Саккоро остановился. На его желтом, изрезанном тонкими морщинами лице заиграла злая улыбка. Он бросил книгу.
Печаль? Совсем не то слово. Я чувствую себя как приговоренный к казни, знающий свой день и час. Может быть, кто‑нибудь и чувствует печаль. Пусть. Наверное, есть такие, которым больше ничего не остается, как чувствовать печаль. Но только не я! Я никакой печали не чувствую. У меня зависть. И ненависть к тем, кто останется жить, к тем, кто еще не родился. И особенно к тем, кто твердит, будто на земле жизнь будет вечно…
Он откинулся на диван и потер руки.
Молодые люди принимают идею умирания с большей охотой? Вот и хорошо. Я их ненавижу, и я им дам возможность легко умереть. О, это будет совсем легкая смерть! Вспышка — и все! Они все умрут, не успев сообразить, что произошло! Только скорее бы… Я тоже исчезну, но я опять молод, потому что живу этим сладким, счастливым ожиданием…
В комнату бесшумно вошел Джаллаб и спросил:
— Господин Саккоро, вам принести кофе?
— Что? Ах, это ты, — Саккоро болезненно поморщился. — Нет, не нужно. Впрочем, принеси, но не кофе, а джин. Бутылку джина и лимонный сок.
Он пил мелкими глотками, закрыв глаза, откинувшись на спинку дивана.
Не открывая глаз, он шептал:
— Это будет так.
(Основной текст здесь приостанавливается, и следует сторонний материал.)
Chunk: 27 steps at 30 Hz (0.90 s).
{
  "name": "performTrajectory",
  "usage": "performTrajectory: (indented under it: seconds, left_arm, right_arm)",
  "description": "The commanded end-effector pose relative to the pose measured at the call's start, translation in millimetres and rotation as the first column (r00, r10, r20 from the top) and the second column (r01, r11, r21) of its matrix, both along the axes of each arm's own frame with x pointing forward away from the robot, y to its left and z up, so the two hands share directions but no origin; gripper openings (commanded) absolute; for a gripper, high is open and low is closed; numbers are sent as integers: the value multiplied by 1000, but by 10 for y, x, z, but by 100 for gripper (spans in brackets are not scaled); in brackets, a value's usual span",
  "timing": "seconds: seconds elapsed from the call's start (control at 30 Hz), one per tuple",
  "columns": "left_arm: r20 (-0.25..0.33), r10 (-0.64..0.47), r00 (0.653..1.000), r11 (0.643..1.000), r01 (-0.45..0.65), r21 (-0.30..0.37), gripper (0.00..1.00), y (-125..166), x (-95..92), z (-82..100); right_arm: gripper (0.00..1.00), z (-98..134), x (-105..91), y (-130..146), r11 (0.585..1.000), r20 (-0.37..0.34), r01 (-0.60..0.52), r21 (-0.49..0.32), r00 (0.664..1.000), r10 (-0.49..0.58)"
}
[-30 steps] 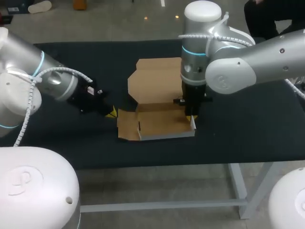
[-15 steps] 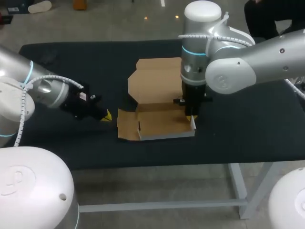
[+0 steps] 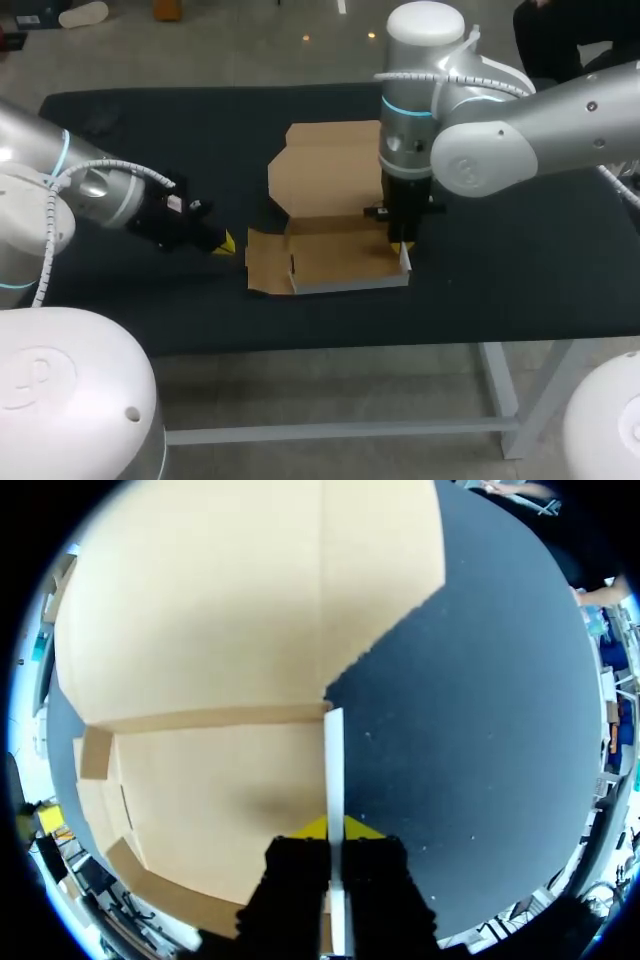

Совсем маленький самолетик, ну, просто крошка, поднимется в воздух и понесет через океан то, о чем не будет знать даже летчик. Какую‑то пустяковинку, коробочку. Просто подарок кому‑то там… В коробочке будет это! В ней будет смерть и часы, отстукивающие последние минуты жизни планеты… Все будет рассчитано до секунды. Я буду знать точно час и минуту… О, мне хорошо известна эта новейшая военная выдумка: “Мертвые мстят живым!” На той стороне Земли солнечный пожар зальет города и селения, континенты вспыхнут, как облитые бензином ковры, и языки пламени поднимутся до самых высоких облаков. И когда уже все живое будет развеяно раскаленным ветром, раскроются недра, автоматы раздвинут подземные хранилища, и тысячи, а может быть, и больше, таких же посылок со смертью полетят на эту сторону земного шара! “Мертвые мстят живым!”